Mauritania is consistently ranked as the worst place in the world for slavery, with tens of thousands still trapped in total servitude across the country. This practice, despite officially being criminalized, continues to be sustained by the systematic marginalization of Mauritania’s large Haratine population. The situation is especially precarious for Haratine women, who are discriminated against on account of both their gender and ethnicity.

MRG’s new report, Still Far From Freedom: The Struggle of Mauritania’s Haratine Women, draws on extensive research and first-hand testimony from Haratine women. Besides highlighting the everyday reality of abuse and oppression experienced by those in servitude – ranging from exploitative labour, intimidation and confinement to rape, violence and the enforced separation of families – it also explores how formerly enslaved Haratines and their descendants still face widespread stigmatization. The deep discrimination experienced by Haratine women, even among their own community, is driven by the reluctance of authorities to take meaningful action to curb abuses.

Nevertheless, although these obstacles can be overwhelming, many Haratine women have demonstrated great courage and determination in their fight for equality and greater autonomy in their own lives. Despite the dangers and the deep resistance their activities attract, including from male members of their own community, Haratine women have played a leading role in advocating for their rights and legal redress for the abuses committed against them.

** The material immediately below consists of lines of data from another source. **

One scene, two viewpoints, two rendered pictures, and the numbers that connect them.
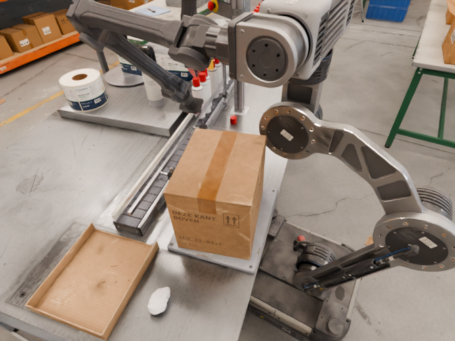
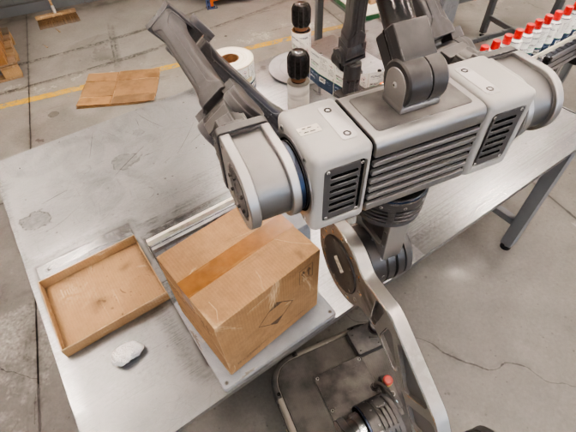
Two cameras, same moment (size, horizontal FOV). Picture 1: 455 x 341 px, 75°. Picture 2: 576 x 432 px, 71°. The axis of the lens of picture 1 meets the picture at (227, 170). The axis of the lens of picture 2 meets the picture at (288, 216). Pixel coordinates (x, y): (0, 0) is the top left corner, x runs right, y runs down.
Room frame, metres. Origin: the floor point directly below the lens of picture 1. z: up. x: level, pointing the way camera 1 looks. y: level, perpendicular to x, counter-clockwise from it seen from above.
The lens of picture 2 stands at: (0.28, -0.40, 1.89)
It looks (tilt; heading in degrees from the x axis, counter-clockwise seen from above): 50 degrees down; 36
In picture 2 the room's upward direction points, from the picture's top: 2 degrees counter-clockwise
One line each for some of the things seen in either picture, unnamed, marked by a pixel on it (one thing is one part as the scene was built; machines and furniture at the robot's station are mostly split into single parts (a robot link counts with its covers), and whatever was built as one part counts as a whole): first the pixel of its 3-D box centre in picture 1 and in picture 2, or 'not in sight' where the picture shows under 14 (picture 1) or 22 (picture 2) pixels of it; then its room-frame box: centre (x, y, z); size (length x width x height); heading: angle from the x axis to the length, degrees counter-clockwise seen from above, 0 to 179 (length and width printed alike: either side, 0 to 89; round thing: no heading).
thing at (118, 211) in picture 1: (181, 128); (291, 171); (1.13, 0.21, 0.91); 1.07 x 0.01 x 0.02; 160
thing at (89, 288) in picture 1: (97, 273); (104, 290); (0.46, 0.42, 0.85); 0.30 x 0.26 x 0.04; 160
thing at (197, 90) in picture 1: (198, 98); not in sight; (1.26, 0.12, 0.98); 0.05 x 0.05 x 0.20
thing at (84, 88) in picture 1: (84, 89); (231, 74); (1.46, 0.74, 0.95); 0.20 x 0.20 x 0.14
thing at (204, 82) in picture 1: (204, 93); not in sight; (1.31, 0.09, 0.98); 0.05 x 0.05 x 0.20
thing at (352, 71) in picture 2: not in sight; (351, 69); (1.40, 0.14, 1.19); 0.07 x 0.06 x 0.07; 58
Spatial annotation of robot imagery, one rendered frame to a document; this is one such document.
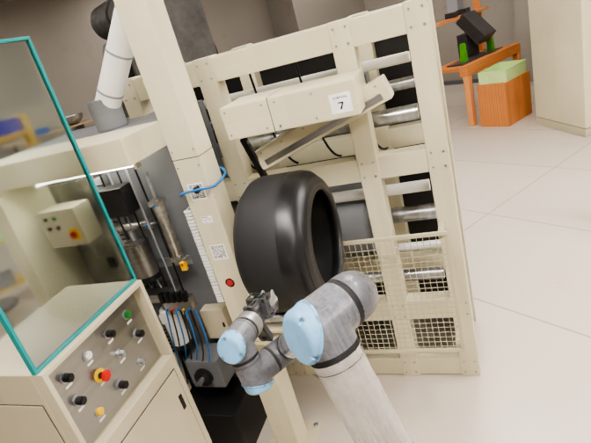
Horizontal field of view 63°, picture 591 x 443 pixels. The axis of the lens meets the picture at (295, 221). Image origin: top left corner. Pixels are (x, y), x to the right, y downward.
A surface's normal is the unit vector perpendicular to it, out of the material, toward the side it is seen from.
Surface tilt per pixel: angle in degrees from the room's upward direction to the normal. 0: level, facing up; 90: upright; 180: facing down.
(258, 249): 68
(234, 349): 78
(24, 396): 90
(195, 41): 90
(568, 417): 0
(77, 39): 90
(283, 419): 90
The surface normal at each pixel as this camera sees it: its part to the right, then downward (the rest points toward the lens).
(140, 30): -0.28, 0.43
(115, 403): 0.93, -0.11
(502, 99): -0.75, 0.42
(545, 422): -0.25, -0.90
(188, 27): 0.66, 0.11
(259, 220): -0.37, -0.29
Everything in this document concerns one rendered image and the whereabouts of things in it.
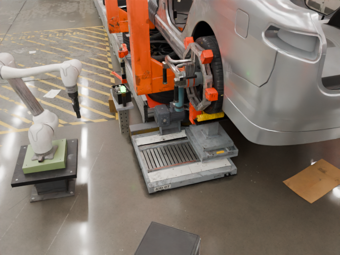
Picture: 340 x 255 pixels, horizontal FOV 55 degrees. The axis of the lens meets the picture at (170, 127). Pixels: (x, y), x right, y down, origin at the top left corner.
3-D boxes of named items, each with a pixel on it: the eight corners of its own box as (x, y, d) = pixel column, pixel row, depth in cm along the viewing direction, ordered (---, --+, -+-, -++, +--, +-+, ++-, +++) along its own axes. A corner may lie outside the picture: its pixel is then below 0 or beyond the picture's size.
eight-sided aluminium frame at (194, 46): (210, 120, 274) (214, 58, 243) (203, 121, 273) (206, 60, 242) (188, 90, 317) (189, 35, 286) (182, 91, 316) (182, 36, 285)
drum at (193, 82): (203, 87, 279) (203, 72, 271) (179, 91, 274) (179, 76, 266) (197, 80, 290) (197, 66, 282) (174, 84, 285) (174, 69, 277)
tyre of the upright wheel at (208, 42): (212, 28, 300) (212, 95, 330) (188, 31, 294) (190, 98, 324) (247, 42, 243) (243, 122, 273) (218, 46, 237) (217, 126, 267)
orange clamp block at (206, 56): (210, 62, 255) (214, 56, 246) (201, 64, 253) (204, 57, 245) (208, 55, 257) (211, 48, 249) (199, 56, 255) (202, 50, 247)
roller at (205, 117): (226, 117, 294) (227, 112, 291) (196, 123, 288) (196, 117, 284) (223, 114, 299) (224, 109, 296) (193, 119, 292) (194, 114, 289)
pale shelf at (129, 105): (133, 108, 322) (133, 105, 320) (116, 111, 318) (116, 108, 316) (126, 88, 355) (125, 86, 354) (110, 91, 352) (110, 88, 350)
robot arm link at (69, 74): (75, 86, 237) (80, 79, 248) (71, 67, 229) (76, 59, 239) (61, 87, 238) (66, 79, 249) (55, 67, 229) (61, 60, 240)
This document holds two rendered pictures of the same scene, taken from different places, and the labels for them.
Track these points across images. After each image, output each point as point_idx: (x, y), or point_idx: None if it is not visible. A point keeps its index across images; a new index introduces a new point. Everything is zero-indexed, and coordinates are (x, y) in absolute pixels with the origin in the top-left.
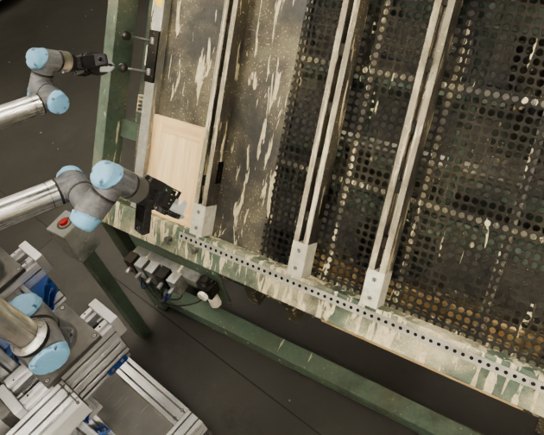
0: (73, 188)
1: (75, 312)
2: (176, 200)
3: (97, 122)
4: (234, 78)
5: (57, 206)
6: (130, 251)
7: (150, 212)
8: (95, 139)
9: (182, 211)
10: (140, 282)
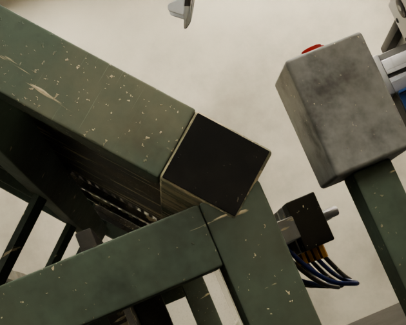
0: None
1: (390, 30)
2: (172, 8)
3: (4, 7)
4: None
5: None
6: (287, 202)
7: None
8: (49, 31)
9: (181, 15)
10: (350, 281)
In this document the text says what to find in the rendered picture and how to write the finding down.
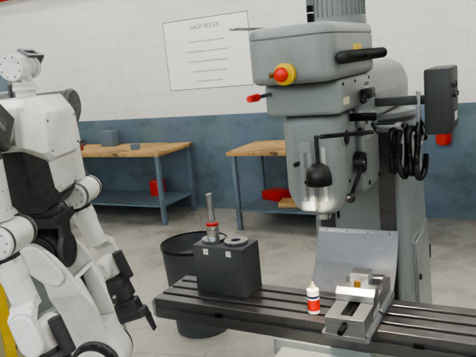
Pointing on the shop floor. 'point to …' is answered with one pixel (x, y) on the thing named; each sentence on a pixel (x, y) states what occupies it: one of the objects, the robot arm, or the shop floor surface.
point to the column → (394, 214)
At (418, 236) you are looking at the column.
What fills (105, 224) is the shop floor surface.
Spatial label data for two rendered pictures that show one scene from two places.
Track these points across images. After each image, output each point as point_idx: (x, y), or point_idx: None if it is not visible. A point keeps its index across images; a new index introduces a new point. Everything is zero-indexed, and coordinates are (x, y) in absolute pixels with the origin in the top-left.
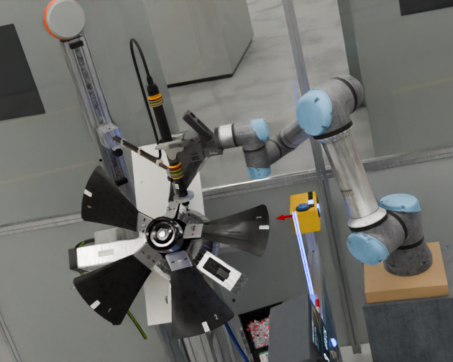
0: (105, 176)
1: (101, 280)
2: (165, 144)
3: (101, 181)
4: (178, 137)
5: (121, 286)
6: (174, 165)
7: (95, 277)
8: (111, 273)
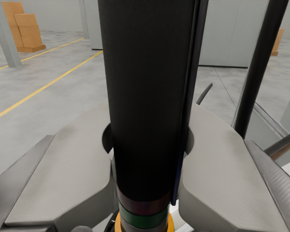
0: (199, 101)
1: (113, 173)
2: (84, 116)
3: (197, 103)
4: (182, 189)
5: (115, 198)
6: (120, 223)
7: (113, 166)
8: (115, 180)
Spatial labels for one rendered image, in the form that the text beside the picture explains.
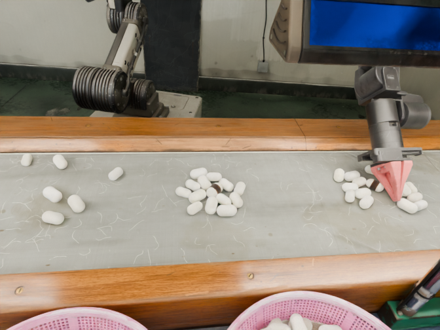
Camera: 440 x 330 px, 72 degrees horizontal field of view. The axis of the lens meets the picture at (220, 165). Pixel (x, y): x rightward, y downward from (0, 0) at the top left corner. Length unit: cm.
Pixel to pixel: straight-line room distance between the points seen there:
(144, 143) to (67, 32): 217
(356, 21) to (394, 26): 4
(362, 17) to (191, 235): 39
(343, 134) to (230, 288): 51
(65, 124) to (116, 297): 46
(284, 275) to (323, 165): 33
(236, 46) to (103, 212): 219
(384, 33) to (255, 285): 35
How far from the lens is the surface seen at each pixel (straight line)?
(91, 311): 44
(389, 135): 68
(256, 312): 44
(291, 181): 65
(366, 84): 72
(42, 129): 78
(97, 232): 55
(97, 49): 277
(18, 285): 50
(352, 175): 70
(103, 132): 73
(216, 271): 46
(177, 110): 140
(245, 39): 260
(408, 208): 69
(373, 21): 39
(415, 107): 75
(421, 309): 60
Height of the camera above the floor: 115
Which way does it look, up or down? 39 degrees down
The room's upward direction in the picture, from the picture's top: 6 degrees clockwise
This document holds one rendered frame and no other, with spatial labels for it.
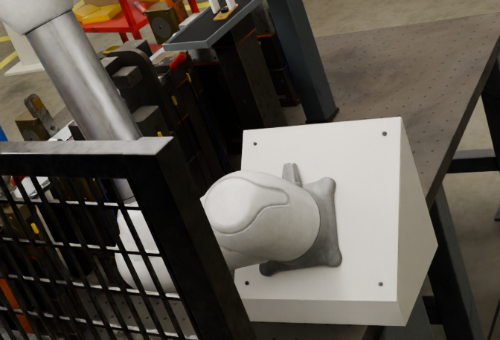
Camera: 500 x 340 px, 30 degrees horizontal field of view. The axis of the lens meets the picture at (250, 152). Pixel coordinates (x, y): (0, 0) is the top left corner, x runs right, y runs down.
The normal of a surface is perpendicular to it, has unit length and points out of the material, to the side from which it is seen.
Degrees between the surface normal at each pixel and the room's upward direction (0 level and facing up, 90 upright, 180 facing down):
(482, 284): 0
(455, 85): 0
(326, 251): 54
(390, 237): 45
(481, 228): 0
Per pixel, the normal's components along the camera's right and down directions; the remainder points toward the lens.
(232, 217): -0.44, -0.32
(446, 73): -0.32, -0.84
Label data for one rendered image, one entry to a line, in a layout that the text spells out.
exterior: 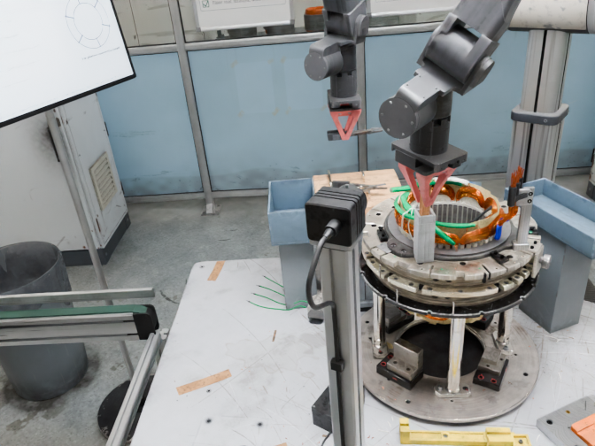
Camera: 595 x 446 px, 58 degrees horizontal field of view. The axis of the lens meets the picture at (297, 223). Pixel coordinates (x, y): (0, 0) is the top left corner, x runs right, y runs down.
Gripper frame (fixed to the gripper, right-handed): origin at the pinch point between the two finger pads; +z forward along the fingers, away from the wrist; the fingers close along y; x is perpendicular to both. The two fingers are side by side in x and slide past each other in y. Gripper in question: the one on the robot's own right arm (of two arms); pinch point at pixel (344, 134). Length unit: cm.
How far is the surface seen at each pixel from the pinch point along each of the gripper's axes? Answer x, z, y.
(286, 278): -15.8, 31.4, 9.7
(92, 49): -66, -15, -43
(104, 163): -119, 69, -175
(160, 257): -91, 119, -150
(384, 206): 5.7, 9.0, 19.6
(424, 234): 8.3, 3.4, 40.9
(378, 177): 7.9, 11.8, -1.0
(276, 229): -16.9, 16.6, 12.2
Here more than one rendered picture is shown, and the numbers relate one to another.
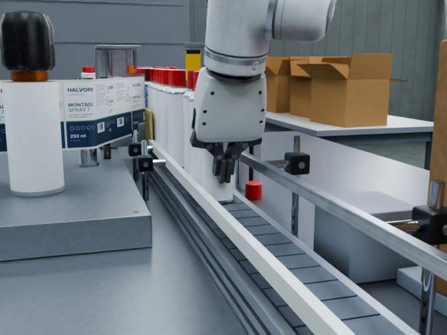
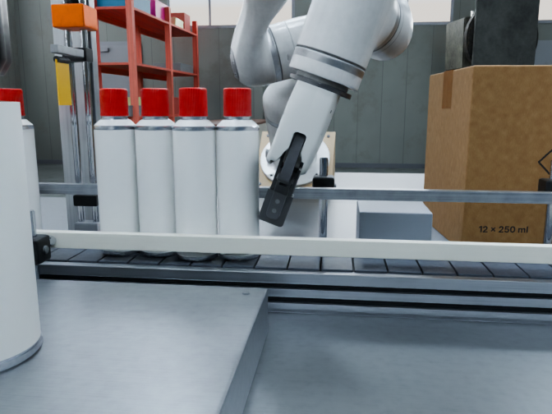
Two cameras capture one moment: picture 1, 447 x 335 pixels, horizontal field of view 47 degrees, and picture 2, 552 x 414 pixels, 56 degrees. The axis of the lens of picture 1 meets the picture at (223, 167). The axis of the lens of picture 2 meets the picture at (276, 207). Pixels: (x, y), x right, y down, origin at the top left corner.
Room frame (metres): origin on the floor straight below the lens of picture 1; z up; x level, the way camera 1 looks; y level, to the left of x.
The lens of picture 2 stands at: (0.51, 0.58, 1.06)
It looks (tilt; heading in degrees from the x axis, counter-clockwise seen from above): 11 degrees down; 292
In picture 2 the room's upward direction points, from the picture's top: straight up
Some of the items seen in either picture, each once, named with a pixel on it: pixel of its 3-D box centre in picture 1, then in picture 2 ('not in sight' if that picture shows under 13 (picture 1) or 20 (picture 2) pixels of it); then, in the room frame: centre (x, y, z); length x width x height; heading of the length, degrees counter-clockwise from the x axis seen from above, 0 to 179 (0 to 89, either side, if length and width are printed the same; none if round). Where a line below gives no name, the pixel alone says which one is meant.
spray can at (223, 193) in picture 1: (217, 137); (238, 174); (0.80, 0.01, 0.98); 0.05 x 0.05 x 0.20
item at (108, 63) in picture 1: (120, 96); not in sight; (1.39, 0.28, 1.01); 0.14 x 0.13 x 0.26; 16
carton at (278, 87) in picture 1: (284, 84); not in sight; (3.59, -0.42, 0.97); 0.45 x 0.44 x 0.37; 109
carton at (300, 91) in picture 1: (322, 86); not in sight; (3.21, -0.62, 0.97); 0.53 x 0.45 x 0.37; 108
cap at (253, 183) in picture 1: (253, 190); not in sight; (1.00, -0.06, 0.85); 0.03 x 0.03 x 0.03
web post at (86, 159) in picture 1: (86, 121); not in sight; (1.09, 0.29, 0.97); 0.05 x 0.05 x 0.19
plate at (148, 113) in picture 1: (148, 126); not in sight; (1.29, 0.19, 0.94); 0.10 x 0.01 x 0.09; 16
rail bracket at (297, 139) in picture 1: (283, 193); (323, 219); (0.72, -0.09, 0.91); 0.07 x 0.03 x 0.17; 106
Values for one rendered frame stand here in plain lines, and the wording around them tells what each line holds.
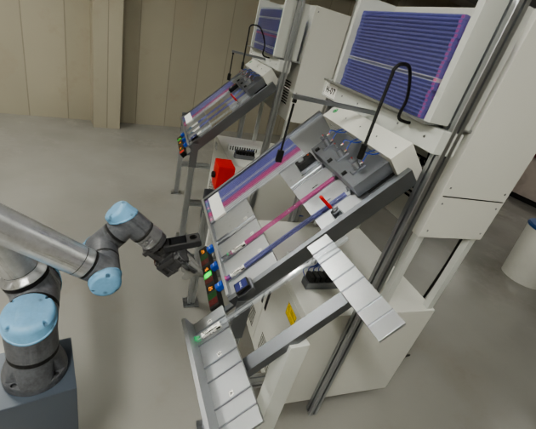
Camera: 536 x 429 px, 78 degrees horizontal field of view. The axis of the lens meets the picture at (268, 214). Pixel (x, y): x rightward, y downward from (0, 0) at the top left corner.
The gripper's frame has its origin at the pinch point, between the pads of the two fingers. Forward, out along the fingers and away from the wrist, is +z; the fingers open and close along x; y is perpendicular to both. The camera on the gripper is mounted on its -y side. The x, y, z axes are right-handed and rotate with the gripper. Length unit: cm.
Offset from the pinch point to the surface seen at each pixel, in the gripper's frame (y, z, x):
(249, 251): -14.9, 9.9, -6.0
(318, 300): -23, 46, 2
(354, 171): -60, 3, 1
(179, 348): 54, 54, -30
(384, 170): -67, 6, 6
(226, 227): -9.4, 9.9, -27.8
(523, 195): -372, 501, -284
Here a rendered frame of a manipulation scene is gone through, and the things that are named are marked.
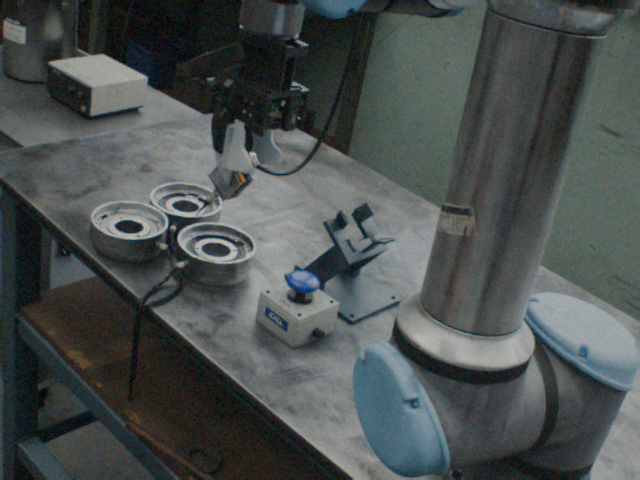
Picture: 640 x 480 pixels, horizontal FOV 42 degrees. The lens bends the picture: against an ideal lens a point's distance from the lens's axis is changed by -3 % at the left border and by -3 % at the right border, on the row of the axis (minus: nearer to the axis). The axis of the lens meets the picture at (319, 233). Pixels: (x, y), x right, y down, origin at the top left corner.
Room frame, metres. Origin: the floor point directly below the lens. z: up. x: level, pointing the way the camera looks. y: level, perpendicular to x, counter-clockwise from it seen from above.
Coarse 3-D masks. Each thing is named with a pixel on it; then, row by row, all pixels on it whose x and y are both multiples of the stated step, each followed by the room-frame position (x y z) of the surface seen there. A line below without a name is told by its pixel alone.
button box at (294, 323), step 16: (272, 288) 0.89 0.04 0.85; (288, 288) 0.90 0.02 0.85; (272, 304) 0.86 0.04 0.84; (288, 304) 0.86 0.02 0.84; (304, 304) 0.87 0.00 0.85; (320, 304) 0.88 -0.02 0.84; (336, 304) 0.88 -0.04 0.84; (256, 320) 0.88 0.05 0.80; (272, 320) 0.86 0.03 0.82; (288, 320) 0.84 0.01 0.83; (304, 320) 0.84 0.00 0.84; (320, 320) 0.86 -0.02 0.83; (288, 336) 0.84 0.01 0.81; (304, 336) 0.85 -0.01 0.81; (320, 336) 0.85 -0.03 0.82
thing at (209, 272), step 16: (208, 224) 1.02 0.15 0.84; (224, 224) 1.03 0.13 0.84; (208, 240) 1.00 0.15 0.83; (240, 240) 1.02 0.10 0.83; (176, 256) 0.96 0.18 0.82; (192, 256) 0.93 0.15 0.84; (208, 256) 0.96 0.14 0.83; (224, 256) 0.97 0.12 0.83; (192, 272) 0.93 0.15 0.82; (208, 272) 0.93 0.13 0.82; (224, 272) 0.93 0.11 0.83; (240, 272) 0.95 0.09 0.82
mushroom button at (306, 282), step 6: (288, 276) 0.88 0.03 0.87; (294, 276) 0.88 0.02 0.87; (300, 276) 0.88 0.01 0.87; (306, 276) 0.88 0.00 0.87; (312, 276) 0.89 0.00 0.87; (288, 282) 0.87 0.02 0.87; (294, 282) 0.87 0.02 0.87; (300, 282) 0.87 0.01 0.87; (306, 282) 0.87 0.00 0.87; (312, 282) 0.87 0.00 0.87; (318, 282) 0.88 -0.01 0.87; (294, 288) 0.86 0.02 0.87; (300, 288) 0.86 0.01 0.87; (306, 288) 0.86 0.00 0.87; (312, 288) 0.87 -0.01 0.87; (318, 288) 0.88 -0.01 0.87; (300, 294) 0.88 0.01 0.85
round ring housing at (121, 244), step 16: (96, 208) 1.00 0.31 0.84; (112, 208) 1.02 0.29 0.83; (128, 208) 1.04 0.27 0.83; (144, 208) 1.04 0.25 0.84; (96, 224) 0.96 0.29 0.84; (112, 224) 0.99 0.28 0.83; (128, 224) 1.01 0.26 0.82; (144, 224) 1.00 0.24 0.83; (160, 224) 1.01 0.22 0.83; (96, 240) 0.95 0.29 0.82; (112, 240) 0.94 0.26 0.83; (128, 240) 0.94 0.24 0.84; (144, 240) 0.95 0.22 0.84; (160, 240) 0.97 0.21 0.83; (112, 256) 0.94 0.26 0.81; (128, 256) 0.94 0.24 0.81; (144, 256) 0.96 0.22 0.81
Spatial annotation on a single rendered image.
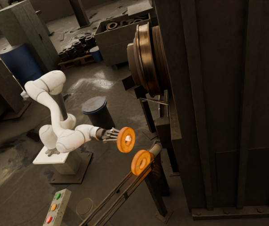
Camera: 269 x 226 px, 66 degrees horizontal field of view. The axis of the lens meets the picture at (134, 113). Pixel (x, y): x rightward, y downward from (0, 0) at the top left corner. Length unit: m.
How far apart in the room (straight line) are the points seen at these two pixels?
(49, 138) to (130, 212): 1.01
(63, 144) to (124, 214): 0.94
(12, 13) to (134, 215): 3.98
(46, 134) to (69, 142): 0.83
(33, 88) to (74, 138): 0.58
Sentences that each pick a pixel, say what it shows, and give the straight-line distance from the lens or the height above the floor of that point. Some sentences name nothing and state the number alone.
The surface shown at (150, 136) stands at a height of 0.01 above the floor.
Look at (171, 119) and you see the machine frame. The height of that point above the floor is 0.87.
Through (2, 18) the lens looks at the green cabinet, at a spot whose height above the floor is 1.39.
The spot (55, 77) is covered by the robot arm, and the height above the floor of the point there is 1.10.
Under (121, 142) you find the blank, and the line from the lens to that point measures 1.21.
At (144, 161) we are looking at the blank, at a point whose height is 0.69.
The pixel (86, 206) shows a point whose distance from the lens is 1.51.
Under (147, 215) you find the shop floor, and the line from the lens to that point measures 1.91.
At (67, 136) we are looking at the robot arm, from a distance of 1.34.
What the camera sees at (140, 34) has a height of 1.33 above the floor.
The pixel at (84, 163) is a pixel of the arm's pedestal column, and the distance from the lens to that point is 2.46.
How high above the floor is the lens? 1.70
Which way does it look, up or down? 37 degrees down
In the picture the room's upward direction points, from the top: 20 degrees counter-clockwise

Nevertheless, though the immediate abolition of slavery in Mauritania is a critical first step in reducing many of the worst rights abuses against Haratine women, a wider process of social and institutional reform will also be required before their rights and security can be ensured. These issues can only be addressed by a comprehensive and sustained process of social and institutional reform, with the involvement of the national government, Mauritanian civil society, law enforcement agencies and the international community.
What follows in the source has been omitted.